> _WHAT YOU SHOULD DO_: Return exactly the lines that run from the one with "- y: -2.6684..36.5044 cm" to the last line of the entries below, both included, and nothing else.

[[ EXERCISE INPUT open ]]

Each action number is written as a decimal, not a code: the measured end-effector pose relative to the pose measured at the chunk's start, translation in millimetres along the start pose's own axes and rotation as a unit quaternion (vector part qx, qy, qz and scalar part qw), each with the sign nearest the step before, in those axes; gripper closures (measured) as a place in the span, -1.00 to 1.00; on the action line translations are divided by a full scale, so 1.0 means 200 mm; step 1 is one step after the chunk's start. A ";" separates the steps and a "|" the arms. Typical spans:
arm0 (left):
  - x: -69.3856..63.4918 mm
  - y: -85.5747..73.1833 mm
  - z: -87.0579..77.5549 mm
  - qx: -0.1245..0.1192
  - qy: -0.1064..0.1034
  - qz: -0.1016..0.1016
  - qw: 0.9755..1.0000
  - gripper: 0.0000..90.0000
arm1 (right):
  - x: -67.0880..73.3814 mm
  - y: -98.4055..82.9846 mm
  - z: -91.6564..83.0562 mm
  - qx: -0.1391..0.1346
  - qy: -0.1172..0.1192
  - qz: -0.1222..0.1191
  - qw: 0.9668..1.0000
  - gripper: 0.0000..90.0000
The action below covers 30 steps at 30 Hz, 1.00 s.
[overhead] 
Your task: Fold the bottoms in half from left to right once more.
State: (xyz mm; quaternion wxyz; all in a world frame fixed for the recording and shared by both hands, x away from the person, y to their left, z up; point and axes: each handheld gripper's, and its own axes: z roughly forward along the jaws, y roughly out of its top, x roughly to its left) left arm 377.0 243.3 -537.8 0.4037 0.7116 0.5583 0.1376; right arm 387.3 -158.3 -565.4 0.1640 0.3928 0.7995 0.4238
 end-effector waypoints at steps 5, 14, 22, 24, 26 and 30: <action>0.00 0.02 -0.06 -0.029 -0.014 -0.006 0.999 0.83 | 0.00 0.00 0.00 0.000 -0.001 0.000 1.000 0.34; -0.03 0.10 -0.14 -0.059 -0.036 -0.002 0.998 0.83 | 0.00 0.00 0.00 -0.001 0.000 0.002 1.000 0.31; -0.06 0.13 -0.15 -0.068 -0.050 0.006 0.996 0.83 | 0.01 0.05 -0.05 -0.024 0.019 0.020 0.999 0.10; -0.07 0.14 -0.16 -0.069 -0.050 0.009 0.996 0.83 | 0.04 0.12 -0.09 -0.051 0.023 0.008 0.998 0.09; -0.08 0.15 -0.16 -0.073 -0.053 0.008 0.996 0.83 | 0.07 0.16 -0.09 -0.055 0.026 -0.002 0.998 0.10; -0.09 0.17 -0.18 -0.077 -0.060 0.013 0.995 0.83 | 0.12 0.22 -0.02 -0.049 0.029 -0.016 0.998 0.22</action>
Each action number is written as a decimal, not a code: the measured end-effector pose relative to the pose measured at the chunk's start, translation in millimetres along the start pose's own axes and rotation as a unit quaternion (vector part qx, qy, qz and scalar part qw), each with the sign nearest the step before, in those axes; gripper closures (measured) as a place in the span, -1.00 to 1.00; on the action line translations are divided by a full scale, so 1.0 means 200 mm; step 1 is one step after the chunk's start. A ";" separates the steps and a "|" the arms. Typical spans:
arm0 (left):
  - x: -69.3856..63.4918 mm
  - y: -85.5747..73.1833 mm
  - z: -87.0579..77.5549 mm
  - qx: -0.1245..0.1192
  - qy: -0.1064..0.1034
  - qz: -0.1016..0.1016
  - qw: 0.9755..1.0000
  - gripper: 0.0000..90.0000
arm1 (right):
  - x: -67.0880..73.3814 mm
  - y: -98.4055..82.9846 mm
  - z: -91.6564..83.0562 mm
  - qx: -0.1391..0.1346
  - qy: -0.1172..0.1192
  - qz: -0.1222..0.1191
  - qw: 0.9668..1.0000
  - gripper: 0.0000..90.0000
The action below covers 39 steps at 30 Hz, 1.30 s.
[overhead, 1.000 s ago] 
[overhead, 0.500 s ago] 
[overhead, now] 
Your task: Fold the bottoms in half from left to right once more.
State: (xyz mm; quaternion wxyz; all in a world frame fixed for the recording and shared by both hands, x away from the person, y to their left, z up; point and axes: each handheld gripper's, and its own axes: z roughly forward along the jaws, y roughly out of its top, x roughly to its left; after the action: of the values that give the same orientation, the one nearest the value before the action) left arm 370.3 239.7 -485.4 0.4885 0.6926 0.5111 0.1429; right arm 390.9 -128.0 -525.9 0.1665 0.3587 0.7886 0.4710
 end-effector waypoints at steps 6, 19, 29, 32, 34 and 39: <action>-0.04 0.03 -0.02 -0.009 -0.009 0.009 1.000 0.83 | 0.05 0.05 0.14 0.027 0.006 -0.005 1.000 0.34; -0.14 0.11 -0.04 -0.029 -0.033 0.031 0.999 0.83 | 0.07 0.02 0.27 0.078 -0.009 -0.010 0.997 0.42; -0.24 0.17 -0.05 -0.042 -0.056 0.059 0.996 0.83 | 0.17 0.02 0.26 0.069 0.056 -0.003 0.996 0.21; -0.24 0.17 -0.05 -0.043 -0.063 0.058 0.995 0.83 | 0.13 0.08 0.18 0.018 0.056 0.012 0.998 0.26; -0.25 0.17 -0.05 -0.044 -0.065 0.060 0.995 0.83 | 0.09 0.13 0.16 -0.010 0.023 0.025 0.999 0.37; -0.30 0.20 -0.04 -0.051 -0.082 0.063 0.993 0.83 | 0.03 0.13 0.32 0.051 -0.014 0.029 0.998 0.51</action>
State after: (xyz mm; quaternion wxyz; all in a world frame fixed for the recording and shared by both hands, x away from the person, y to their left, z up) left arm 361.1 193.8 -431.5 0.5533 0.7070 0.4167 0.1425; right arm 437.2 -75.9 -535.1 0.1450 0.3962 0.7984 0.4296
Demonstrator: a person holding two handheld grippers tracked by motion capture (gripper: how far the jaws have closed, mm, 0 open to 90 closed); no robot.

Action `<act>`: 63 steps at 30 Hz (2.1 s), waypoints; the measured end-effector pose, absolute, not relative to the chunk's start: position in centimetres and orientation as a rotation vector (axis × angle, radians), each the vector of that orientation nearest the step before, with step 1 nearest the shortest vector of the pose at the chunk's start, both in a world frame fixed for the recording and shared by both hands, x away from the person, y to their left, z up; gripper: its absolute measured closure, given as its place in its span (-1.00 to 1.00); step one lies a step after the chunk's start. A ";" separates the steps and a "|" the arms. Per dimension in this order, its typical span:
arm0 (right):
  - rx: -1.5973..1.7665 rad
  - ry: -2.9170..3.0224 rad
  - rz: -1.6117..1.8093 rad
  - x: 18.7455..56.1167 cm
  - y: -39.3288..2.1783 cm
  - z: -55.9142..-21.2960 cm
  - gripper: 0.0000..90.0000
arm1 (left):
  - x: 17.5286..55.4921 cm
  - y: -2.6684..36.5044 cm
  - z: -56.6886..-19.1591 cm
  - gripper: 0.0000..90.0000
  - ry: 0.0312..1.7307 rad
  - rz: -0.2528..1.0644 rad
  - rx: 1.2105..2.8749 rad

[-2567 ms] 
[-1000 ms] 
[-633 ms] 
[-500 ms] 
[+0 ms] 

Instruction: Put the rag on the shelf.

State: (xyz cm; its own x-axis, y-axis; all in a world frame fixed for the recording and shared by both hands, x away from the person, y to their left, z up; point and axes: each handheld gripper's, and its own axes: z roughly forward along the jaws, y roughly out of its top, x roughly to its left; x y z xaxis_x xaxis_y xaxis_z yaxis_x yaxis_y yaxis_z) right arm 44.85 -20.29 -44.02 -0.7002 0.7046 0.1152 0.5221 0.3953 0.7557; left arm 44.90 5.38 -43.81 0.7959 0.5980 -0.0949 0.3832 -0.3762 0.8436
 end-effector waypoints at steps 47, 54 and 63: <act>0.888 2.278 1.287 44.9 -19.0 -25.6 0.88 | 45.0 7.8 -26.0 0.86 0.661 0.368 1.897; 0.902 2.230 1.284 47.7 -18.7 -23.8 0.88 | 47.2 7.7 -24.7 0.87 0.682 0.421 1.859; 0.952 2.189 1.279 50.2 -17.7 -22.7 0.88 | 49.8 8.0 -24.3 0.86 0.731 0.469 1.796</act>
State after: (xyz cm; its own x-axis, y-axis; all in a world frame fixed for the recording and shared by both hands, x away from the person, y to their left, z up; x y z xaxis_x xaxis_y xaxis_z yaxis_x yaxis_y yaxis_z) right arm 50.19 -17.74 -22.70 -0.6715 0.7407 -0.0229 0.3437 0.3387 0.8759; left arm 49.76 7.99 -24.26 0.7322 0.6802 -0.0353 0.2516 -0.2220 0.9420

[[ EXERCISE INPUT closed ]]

> _WRITTEN RESPONSE_:
  - y: -2.6684..36.5044 cm
  - z: -56.6886..-19.1591 cm
  - gripper: 0.0000..90.0000
  - ry: 0.0312..1.7307 rad
  - rz: -0.2528..1.0644 rad
  - rx: 1.2105..2.8749 rad

[-2567 ms] 
[-1000 ms] 
[-633 ms] 
[-500 ms] 
[+0 ms] 

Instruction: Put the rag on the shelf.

State: (xyz cm; its own x-axis, y-axis; all in a world frame fixed for the recording and shared by both hands, x away from the person, y to their left, z up; point and axes: each handheld gripper's, and its own axes: z roughly forward along the jaws, y roughly out of its top, x roughly to its left; x y z xaxis_x xaxis_y xaxis_z yaxis_x yaxis_y yaxis_z) right arm 44.85 -20.29 -44.02 -0.7002 0.7046 0.1152 0.5221 0.3953 0.7557; left arm 44.90 5.38 -43.81 0.7959 0.5980 -0.0949 0.3832 -0.3762 0.8436
 end-effector waypoints at steps 47, 54 and 63: <act>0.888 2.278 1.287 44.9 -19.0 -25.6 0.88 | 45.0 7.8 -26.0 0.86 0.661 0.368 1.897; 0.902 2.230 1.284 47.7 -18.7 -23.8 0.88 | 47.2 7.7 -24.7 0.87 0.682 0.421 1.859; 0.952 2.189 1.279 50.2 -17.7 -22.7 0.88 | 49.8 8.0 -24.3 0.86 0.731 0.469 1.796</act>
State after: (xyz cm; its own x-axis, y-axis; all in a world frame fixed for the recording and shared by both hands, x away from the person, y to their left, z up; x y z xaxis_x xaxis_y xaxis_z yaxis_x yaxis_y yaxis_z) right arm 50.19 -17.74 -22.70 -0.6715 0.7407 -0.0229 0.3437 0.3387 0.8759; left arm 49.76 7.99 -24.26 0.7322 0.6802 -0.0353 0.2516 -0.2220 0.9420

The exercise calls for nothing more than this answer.